# Wireless Units



## Hovak (Aug 23, 2015)

Hey guys,

I am building my live rig and i am in search of a good wireless rack system, that is reliable, has great quality and doesn't give any latency issues.
What would you recommend and why ?

Thanks,


----------



## Hovak (Aug 23, 2015)

Bump


----------



## noUser01 (Aug 23, 2015)

Line 6 G30, G50, G90, XD-V75, all good stuff in various price ranges. Super reliable, good construction, there's a reason you see them all over the place. Definitely reputable products.


----------



## indreku (Aug 24, 2015)

if Line 6 then, G55 + rack mount, good reliable(cheaper than G90 as well and is only halg rack, so you can maybe get something next to it)...well at least has been for me. if you are setting up a pedalboard then G50.


----------



## Veritech Zero (Aug 24, 2015)

I've been using a Sennheiser G3 since they came out. Never had any quality or latency issues. Only gripe is I accidentally dropped my first transmitter from about 5 feet to a hard floor and the transmitter stopped working. Not sure if you could do that with any other transmitter (or really any piece of music equipment) and expect it to work, but I just know from first hand experience they don't do well with highish drops. If it broke now or got stolen I would buy another in a heartbeat.


----------



## TonyFlyingSquirrel (Aug 24, 2015)

indreku said:


> if Line 6 then, G55 + rack mount, good reliable(cheaper than G90 as well and is only halg rack, so you can maybe get something next to it)...well at least has been for me. if you are setting up a pedalboard then G50.



This is a good choice, and if you use IEM's, then you may consider filling out the other 1/2 rack space with one.
Leave a full rack space for a Mid-Atlantic punchpanel so that you can make connections from the front to make life easier during a gig.
Middle Atlantic UNI-1 Universal Connector Rack Panel 1U

When I was touring, we all used wireless headset mics for BGV's, and our lead singer used a handheld. 
We had all of our receivers in one rack with the power conditioner's main connection and all audio connections coming out of the front so the back panel never had to come off.

We'd show up to a gig, plop the rack either back at FOH, or sidestage, plug in power, & they'd connect our audio outs to the snake.


----------



## Hovak (Aug 24, 2015)

Line 6 G90 looks pretty reliable and i keep seeing it many musicians racks.
I'm building a rack gear system which will be controlled via MIDI, using RJM Masterming GT16 and RJM Rack Gizmo. 
The only thing that's holding me back from Line 6 now is the price, as I need two wireless channels, so with the price of two Line 6 units, i might be able to get one 2-channel unit, if there is a good one. 

I've seen Lectrosonics R400's in some racks, but they are $800 without the transmitter. so it's a better but pricier option.


----------



## VBCheeseGrater (Aug 24, 2015)

I use the G30 in my rack, just velcroed in the back of the rack - I basically forget it's even there.
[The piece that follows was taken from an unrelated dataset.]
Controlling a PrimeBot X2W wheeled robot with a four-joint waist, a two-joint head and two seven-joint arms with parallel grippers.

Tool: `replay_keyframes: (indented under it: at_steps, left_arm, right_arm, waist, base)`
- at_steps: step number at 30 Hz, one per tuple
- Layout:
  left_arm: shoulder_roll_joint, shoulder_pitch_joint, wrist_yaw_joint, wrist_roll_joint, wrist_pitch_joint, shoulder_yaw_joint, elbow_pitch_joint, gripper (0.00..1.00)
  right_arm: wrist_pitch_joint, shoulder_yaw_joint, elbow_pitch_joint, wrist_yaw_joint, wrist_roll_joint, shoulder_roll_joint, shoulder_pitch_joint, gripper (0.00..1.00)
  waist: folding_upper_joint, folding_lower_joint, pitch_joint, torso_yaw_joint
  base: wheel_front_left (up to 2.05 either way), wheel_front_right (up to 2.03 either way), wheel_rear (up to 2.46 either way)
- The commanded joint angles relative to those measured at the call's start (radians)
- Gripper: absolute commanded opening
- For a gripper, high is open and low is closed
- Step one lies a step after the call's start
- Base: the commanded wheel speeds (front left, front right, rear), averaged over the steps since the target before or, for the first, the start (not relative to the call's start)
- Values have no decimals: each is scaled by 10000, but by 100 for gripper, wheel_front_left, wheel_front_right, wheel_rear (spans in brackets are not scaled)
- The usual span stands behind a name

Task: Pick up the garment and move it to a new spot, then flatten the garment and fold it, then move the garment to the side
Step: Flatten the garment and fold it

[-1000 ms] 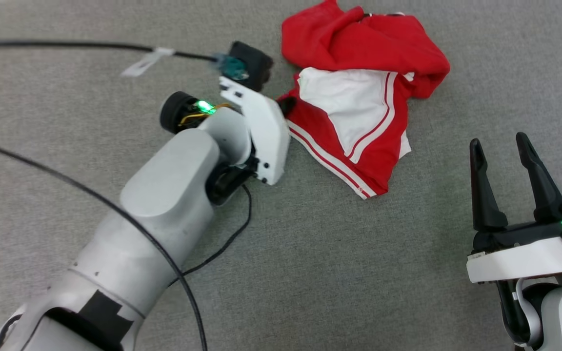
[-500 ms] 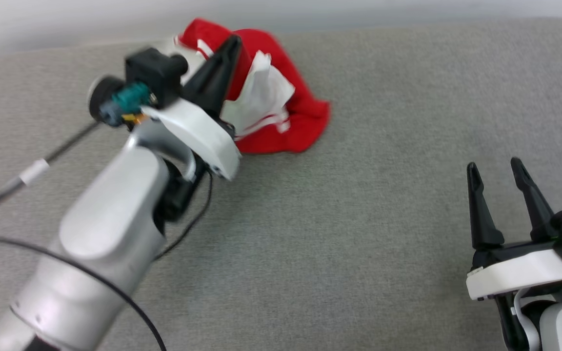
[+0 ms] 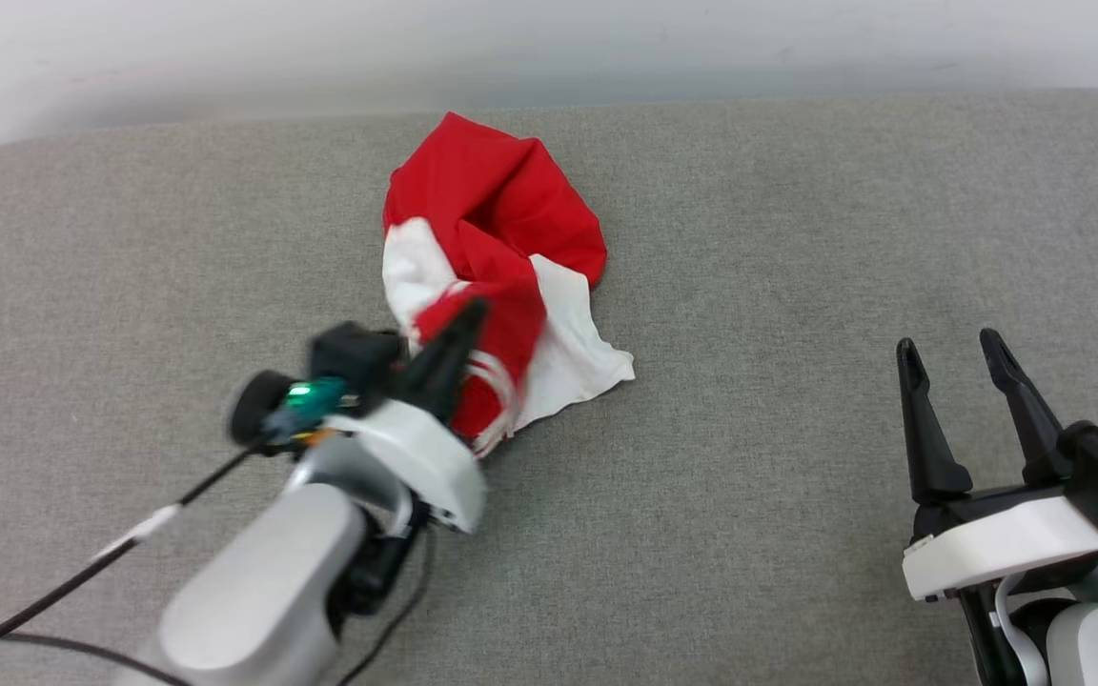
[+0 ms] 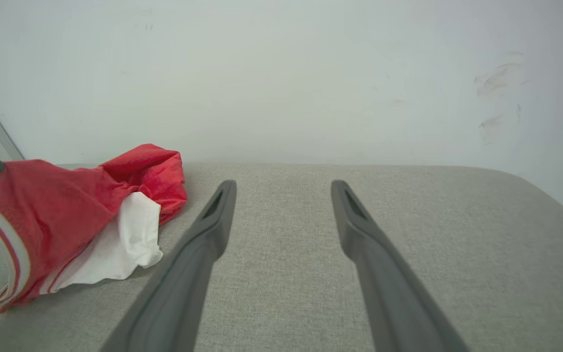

I like that it does not take up a rack slot. The thing just works and works well. The only issues? 

1. Need a rubber band to feel secure about battery door for gigs.
2. Keep phones away from it during gig (like, not on top of rack) to avoid brief dropouts - i think this goes for the whole line 6 series though, same technology.

edit: I should also note that 2 other guys in the band use the G30, and we use them together without issues.


----------



## TonyFlyingSquirrel (Aug 28, 2015)

VBCheeseGrater said:


> I use the G30 in my rack, just velcroed in the back of the rack - I basically forget it's even there. I like that it does not take up a rack slot. The thing just works and works well. The only issues?
> 
> 1. Need a rubber band to feel secure about battery door for gigs.
> 2. Keep phones away from it during gig (like, not on top of rack) to avoid brief dropouts - i think this goes for the whole line 6 series though, same technology.
> ...



I use a terry cloth wristband wrapped around each of my transmitters as they are mounted on the straps.


----------



## concertjunkie (Aug 28, 2015)

Neotech Wireless Pouch | Musician&#39;s Friend

This pouch works great for me!


----------



## VBCheeseGrater (Aug 28, 2015)

TonyFlyingSquirrel said:


> I use a terry cloth wristband wrapped around each of my transmitters as they are mounted on the straps.



Good idea - I use one of those pouches, which is probably sufficient to hold the battery door, but i add the rubber band for extra security.


----------



## TonyFlyingSquirrel (Aug 28, 2015)

VBCheeseGrater said:


> Good idea - I use one of those pouches, which is probably sufficient to hold the battery door, but i add the rubber band for extra security.



I also use Key Rings in the extra strap button slots going up the strap towards the wireless transmitter. Makes a good "cable keeper" to keep the cable close to the strap, but easy to pull in/out when recording or if replacing/repairing is needed.

Pics later, or for now, there's an example with Billy Gibbons/ZZ Top on page 27 of the August 2015 issue of Premier Guitar Magazine.
Premier Guitar September 2015


----------



## TonyFlyingSquirrel (Aug 28, 2015)

Here's a Youtube Link I put together this afternoon showing how I dealt with it. It may still be processing so be patient over the next hour or so.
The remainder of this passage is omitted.